WHAT THE TASK ASKS
Repeat the data exactly. Pictures stay out.

SOURCE DATA
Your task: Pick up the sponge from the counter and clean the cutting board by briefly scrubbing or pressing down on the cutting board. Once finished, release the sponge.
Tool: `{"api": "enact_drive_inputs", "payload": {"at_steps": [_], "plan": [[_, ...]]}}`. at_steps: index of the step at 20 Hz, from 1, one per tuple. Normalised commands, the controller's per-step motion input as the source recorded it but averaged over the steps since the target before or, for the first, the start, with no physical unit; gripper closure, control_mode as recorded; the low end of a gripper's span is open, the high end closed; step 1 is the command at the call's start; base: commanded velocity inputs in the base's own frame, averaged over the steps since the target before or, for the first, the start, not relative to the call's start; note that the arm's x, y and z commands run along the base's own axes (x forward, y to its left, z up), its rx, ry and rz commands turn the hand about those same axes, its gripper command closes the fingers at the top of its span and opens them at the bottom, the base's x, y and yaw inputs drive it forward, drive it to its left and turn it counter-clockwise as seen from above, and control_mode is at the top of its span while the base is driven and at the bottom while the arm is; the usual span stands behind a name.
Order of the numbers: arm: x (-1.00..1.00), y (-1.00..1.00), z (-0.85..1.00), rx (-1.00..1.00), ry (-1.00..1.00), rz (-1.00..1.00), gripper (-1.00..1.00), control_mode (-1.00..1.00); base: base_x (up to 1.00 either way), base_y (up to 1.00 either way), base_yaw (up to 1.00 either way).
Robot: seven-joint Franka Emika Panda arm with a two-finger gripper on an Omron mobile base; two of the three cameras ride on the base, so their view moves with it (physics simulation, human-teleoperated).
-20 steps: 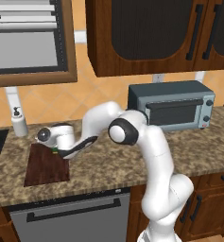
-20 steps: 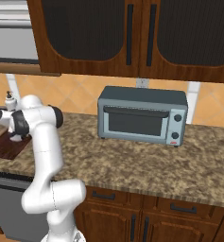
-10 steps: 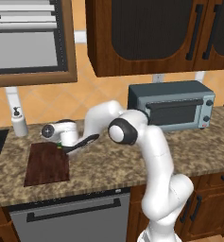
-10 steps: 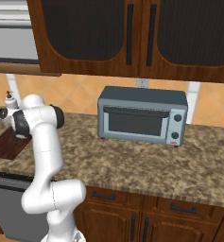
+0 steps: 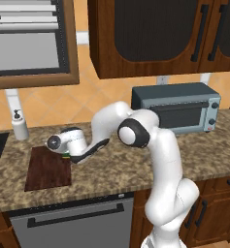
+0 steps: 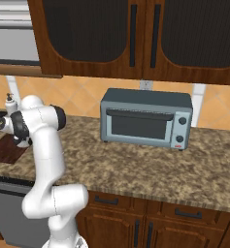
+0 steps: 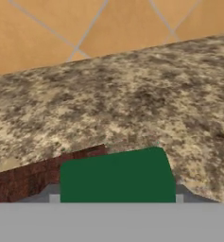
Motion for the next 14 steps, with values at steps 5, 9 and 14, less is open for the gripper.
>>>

COMPLETED EXERCISE
Your task: Pick up the sponge from the counter and clean the cutting board by briefly scrubbing or pressing down on the cutting board. Once finished, release the sponge.
Tool: `{"api": "enact_drive_inputs", "payload": {"at_steps": [_], "plan": [[_, ...]]}}`. at_steps: index of the step at 20 Hz, from 1, one per tuple. Normalised commands, the controller's per-step motion input as the source recorded it but averaged over the steps since the target before or, for the first, the start, with no physical unit; gripper closure, control_mode as recorded; the low end of a gripper's span is open, the high end closed; step 1 is the command at the call's start; base: commanded velocity inputs in the base's own frame, averaged over the steps since the target before or, for the first, the start, not relative to the call's start; note that the arm's x, y and z commands run along the base's own axes (x forward, y to its left, z up), its rx, ry and rz commands turn the hand about those same axes, its gripper command closes the fingers at the top of its span and opens them at the bottom, the base's x, y and yaw inputs drive it forward, drive it to its left and turn it counter-clockwise as seen from above, and control_mode is at the top of its span while the base is driven and at the bottom while the arm is; the usual span stands behind a name.
Order of the numbers: arm: x (-1.00..1.00), y (-1.00..1.00), z (-0.85..1.00), rx (-1.00..1.00), ry (-1.00..1.00), rz (-1.00..1.00), gripper (-1.00..1.00), control_mode (-1.00..1.00); base: base_x (up to 1.00 either way), base_y (up to 1.00 either way), base_yaw (up to 1.00 either way).
Robot: seven-joint Franka Emika Panda arm with a two-finger gripper on an Omron mobile base; two of the three cameras ride on the base, so their view moves with it (physics simulation, human-teleoperated).
-20 steps: 
-20 steps: 
-10 steps: 
-10 steps: 
+0 steps: 
+0 steps: 
+0 steps: 
Motion for the next 14 steps, with values at steps 5, 9 and 14, less is open for the gripper.
>>>

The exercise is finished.